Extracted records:
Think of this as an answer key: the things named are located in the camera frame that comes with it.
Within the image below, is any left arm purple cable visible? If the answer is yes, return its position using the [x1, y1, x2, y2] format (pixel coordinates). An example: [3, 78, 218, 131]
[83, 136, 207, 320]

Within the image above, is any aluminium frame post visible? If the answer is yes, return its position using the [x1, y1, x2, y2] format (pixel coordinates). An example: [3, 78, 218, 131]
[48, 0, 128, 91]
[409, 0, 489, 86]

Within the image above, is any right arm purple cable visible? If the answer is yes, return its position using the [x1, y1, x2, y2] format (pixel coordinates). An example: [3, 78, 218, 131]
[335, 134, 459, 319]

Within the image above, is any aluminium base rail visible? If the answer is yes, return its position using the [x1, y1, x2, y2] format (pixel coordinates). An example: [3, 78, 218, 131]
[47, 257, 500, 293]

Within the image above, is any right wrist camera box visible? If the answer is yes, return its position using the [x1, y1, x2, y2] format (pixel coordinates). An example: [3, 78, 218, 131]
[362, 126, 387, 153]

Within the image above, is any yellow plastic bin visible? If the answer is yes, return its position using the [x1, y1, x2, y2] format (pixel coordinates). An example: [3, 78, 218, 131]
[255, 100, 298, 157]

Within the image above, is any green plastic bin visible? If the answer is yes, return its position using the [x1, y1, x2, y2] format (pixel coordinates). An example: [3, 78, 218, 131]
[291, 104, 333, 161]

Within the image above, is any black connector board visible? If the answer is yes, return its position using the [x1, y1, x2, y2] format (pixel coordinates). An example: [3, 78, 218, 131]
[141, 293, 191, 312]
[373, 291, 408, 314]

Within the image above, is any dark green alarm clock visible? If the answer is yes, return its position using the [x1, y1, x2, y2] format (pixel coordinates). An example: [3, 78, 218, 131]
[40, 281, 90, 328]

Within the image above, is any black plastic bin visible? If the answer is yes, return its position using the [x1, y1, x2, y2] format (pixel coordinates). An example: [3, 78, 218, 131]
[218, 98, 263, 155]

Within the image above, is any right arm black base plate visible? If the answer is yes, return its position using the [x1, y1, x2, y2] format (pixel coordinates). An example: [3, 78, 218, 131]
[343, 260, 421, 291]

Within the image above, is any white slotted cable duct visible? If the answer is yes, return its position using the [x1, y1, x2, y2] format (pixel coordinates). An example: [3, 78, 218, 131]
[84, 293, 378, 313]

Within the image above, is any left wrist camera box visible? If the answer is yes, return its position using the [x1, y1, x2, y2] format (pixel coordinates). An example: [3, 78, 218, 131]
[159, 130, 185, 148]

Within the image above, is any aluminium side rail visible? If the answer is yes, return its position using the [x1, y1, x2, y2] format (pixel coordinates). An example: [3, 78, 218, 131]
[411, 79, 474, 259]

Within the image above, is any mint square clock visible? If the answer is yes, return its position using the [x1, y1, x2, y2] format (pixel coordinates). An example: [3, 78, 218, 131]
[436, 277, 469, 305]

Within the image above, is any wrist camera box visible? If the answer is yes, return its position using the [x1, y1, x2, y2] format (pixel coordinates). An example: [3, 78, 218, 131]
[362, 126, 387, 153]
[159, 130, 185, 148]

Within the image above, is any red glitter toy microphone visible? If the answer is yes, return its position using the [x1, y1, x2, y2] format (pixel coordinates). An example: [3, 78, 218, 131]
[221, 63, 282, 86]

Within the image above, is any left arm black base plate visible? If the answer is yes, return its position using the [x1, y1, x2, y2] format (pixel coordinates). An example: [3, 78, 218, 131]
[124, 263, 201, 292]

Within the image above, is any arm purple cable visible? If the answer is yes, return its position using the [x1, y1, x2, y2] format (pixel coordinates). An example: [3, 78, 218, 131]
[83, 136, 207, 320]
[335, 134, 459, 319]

Task details:
Using the records above, please retype only the run of lines from the line holding "Within the image above, is any wrist" through the last line, both ends included.

Exercise solution:
Within the image above, is any wrist camera box visible? If the answer is yes, return its position using the [x1, y1, x2, y2] format (pixel coordinates). An example: [3, 78, 218, 131]
[362, 126, 387, 153]
[159, 130, 185, 148]

Within the image above, is any red glitter toy microphone visible? If the answer is yes, return its position using the [x1, y1, x2, y2] format (pixel coordinates). An example: [3, 78, 218, 131]
[221, 63, 282, 86]

Within the image above, is any left arm black base plate visible? If the answer is yes, return its position using the [x1, y1, x2, y2] format (pixel coordinates). An example: [3, 78, 218, 131]
[124, 263, 201, 292]

Within the image above, is any arm purple cable visible? If the answer is yes, return its position using the [x1, y1, x2, y2] format (pixel coordinates). An example: [3, 78, 218, 131]
[83, 136, 207, 320]
[335, 134, 459, 319]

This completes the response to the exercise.